Tika terkejut melihat kedatangan Catrin. “Den, Catrin,” sapa Tika kepada majikannya.
“Aku ikut bermain sama kalian ya?” pinta Catrin kepada Tika dan kawan-kawannya.
“Tapin Den, nanti kamu dimarahi mama mu lho.”
“Mama gak ada dirumah. Aku sendirian. Aku ingin bermain bersama kalian.” Catrin memaksa.
Mereka berlari-lari dijalanan kompleks perumahan elit itu. Tawa merekah di bibir Catrin. Baru kali ini ia merasa begitu bahagia. Segala bayang-bayang permasalahan orang dewasa yang selama ini menghantuinya kini luluh bersama canda tawa anak-anak kampung itu.  Baru sesaat ia merasakan indahnya dunia anak-anak tiba-tiba dari ujung jalan terlihat jaguar merah melintas menuju arah rumanya. Sedan merah itu berlalu namun beberapa menit kemudian berjalan mundur menghampiri Catrin. Pintu mobil terbuka. Wanita bersepatu hak tinggi keluar dari mobil. Catrin terkejut ketika wanita itu memanggil dirinya. Ya dia mama Catrin yang baru pulang dari Singapore.

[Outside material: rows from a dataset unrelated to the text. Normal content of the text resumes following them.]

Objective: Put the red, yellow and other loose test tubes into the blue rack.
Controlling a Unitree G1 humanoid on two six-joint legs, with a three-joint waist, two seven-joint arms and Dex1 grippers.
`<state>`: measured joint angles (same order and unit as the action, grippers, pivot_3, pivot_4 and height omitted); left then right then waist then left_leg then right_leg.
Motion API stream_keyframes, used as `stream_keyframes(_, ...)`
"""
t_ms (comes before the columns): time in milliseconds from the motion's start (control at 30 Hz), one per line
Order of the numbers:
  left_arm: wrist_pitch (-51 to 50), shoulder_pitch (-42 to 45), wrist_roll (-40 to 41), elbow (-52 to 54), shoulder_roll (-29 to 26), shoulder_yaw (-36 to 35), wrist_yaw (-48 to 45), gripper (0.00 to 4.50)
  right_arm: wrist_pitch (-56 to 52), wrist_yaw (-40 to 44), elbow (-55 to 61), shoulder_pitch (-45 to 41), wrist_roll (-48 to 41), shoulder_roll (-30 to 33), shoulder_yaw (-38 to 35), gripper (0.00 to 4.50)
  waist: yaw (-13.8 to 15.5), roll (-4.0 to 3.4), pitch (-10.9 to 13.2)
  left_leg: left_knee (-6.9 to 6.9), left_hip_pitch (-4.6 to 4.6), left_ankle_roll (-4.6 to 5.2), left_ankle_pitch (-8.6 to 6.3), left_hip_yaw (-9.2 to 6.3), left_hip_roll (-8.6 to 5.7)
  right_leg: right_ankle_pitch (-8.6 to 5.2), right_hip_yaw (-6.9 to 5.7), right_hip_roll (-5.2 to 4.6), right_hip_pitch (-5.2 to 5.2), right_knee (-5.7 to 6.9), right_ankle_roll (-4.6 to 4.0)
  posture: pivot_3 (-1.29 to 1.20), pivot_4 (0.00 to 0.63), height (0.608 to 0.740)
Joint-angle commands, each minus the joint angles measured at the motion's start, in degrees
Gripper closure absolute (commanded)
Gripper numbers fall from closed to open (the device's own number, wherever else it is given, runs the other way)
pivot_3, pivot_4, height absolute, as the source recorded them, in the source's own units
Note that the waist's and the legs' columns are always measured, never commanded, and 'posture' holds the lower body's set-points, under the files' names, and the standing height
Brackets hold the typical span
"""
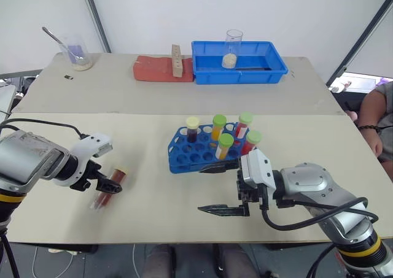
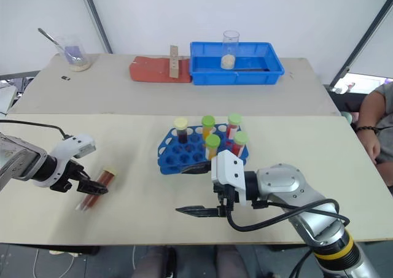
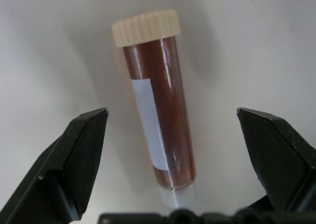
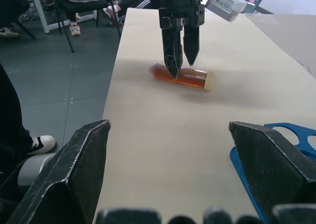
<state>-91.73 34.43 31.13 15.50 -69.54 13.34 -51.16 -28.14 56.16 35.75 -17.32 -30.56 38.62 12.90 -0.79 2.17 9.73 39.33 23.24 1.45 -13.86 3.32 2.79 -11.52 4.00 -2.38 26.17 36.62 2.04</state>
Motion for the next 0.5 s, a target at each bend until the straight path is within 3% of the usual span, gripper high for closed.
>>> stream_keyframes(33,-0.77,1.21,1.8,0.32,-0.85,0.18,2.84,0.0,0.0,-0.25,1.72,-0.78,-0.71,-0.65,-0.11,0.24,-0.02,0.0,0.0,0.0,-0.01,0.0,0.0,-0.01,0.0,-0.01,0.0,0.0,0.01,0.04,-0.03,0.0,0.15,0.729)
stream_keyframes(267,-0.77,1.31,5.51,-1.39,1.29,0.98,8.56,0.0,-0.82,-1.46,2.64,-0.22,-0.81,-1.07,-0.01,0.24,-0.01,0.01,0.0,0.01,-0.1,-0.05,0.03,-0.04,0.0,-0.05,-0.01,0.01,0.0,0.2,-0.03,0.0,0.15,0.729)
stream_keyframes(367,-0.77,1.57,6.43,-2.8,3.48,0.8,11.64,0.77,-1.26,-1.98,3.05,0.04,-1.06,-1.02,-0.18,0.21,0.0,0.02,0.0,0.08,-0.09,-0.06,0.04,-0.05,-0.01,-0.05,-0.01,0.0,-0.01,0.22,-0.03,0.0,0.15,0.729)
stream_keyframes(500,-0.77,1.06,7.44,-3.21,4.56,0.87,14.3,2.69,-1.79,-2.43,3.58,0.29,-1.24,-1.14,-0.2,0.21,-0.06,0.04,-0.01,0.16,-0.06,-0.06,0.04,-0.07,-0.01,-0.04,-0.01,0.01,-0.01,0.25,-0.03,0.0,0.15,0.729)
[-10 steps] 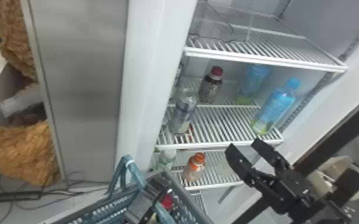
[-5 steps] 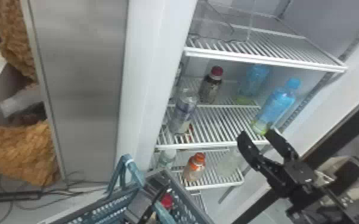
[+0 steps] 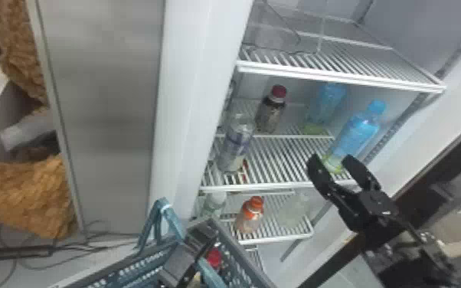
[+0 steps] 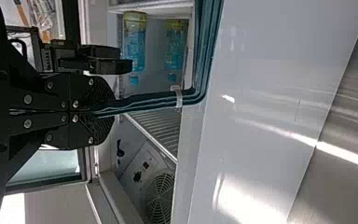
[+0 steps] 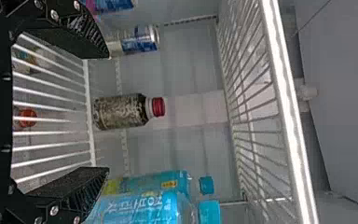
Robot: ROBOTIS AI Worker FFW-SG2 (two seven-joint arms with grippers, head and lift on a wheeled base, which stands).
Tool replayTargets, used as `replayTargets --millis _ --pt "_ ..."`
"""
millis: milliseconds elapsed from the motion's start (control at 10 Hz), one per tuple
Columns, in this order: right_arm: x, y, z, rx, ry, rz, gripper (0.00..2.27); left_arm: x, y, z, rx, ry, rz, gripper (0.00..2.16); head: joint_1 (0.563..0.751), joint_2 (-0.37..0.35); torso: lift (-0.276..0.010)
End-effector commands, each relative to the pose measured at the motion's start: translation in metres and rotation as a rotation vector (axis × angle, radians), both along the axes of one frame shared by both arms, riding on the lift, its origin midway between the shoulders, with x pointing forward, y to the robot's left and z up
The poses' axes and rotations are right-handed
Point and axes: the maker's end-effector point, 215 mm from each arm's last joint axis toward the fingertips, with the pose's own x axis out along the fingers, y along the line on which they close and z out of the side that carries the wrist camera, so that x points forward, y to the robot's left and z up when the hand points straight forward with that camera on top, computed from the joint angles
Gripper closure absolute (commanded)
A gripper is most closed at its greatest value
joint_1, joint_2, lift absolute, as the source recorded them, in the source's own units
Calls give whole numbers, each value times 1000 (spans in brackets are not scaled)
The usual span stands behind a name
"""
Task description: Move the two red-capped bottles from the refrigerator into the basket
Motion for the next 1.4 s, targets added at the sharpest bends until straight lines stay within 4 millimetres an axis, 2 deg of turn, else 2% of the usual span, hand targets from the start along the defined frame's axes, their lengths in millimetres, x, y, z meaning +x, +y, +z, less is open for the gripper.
replayTargets --millis 0,400,600,900,1100,1300 --pt "16 -3 -2 6 -14 -6 156 1 0 0 3 -3 -1 1204 695 -350 0" --pt "53 6 -6 16 -18 -2 154 2 0 0 2 -3 2 1204 695 -350 0" --pt "73 12 -14 20 0 6 154 2 0 0 1 -2 2 1204 695 -350 0" --pt "103 13 -22 8 15 2 156 2 -1 -2 -3 2 -4 1204 695 -350 0" --pt "121 10 -37 4 45 -8 153 3 0 -2 -6 6 -1 1204 695 -350 0" --pt "137 8 -40 5 51 -13 153 7 -4 -1 -17 3 -6 1204 695 -350 0"
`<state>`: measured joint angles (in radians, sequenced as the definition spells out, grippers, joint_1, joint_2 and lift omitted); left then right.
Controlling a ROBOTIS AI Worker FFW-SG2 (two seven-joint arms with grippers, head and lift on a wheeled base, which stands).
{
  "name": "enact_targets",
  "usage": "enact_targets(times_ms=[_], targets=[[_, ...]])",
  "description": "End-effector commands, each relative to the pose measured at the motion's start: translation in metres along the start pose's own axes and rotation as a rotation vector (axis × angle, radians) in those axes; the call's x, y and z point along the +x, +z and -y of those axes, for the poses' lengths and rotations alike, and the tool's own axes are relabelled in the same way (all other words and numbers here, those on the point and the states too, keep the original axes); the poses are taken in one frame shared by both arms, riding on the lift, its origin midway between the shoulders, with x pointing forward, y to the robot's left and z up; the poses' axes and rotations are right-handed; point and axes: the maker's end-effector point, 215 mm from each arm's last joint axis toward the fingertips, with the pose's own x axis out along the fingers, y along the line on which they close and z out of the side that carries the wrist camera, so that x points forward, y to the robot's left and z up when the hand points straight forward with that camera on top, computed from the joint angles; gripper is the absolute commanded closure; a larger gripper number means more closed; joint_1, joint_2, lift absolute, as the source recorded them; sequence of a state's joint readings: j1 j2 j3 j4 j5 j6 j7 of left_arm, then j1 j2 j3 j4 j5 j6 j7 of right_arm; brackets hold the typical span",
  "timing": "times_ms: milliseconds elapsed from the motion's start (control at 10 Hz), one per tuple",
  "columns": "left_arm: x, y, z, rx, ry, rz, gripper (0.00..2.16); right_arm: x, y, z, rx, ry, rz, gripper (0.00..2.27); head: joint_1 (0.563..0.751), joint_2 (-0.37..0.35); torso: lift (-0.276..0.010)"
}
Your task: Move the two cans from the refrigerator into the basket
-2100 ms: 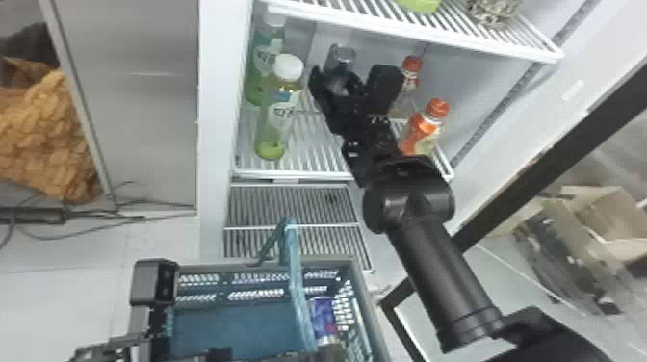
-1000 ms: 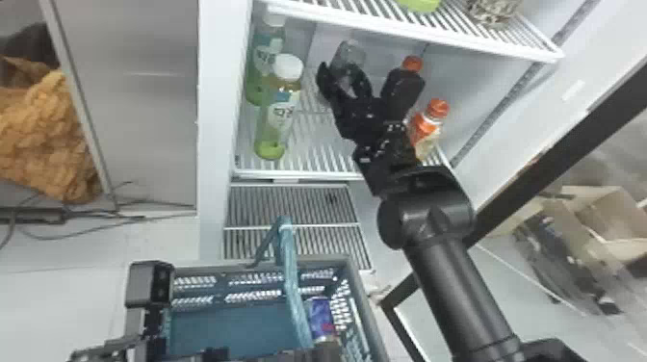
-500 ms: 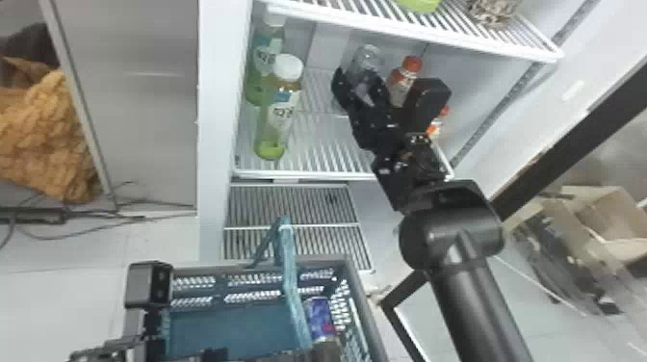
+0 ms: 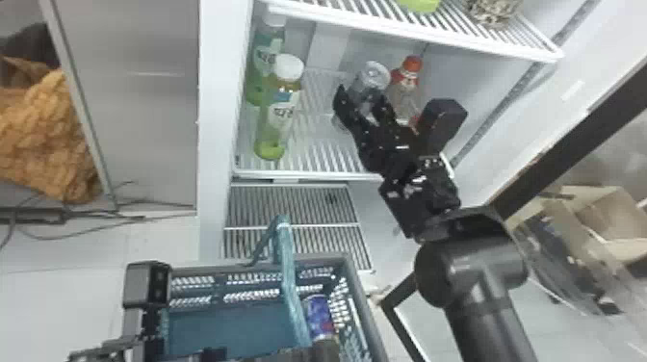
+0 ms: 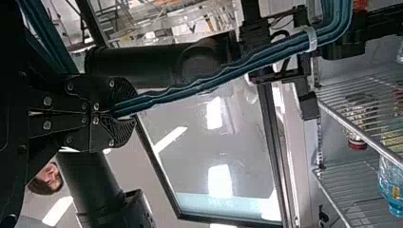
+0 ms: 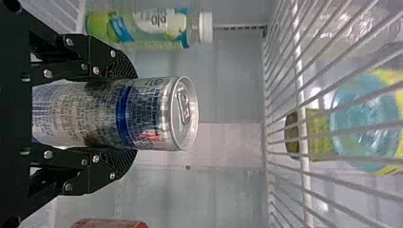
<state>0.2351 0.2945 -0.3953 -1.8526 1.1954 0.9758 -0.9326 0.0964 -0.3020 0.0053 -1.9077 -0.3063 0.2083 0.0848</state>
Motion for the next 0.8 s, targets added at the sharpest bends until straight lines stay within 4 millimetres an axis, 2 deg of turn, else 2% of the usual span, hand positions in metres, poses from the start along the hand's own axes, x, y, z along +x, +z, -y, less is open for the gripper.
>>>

Ditariknya lengan Catrin kuat-kuat. Catrin membrontak tapi tangan orang dewasa sekuat hegemoni pemikirannya terhadap anak-anak. Catrin tak kuasa melawan. Hanya tangisannya yang kini bergemuruh bercampur deru suara hujan yang kian lebat.
Sesampai dirumah beribu omelan-omelan keluar dari mulut mamanya. Seisi rumah jadi sasaran. Mamanya semakin marah ketika tahu bahwa sekarang jadwal les matematika tapi Catrin malah bermain-main dengan anak-anak kampung.
“Harus berapa kali mama bilang kamu harus rajin ikut les Catrin. Semua itu akan berguna ketika kelak kamu dewasa,”  bentak mamanya ketia ia terus menangis. Seiring bentakan itu pintu kamar Catrin dibanting dan di kunci dari luar. 
Catrin semakin menangis. Masih terngiang kata-kata terakhir yang begitu ia hafal yang keluar dari mulut mamanya “dewasa”. Ia berteriak “Aku tidak mau menjadi dewasa.” Berulang-ulang ia teriakkan kata-kata itu. Ia berteriak sambil memukul-mukulkan kepalanya seolah-olah ingin mengeluarkan beban yang membelenggu dirinya, yang menjauhkan dirinya dari masa kanak-kanak. Ia pecahakan benda-beda yang ada di dalam kamarnya. Ia terjatuh dalam kamar mandi. Kepalanya membentur bath up. Darah segar mengalir lembut. Seiring teriakan yang kian melemah.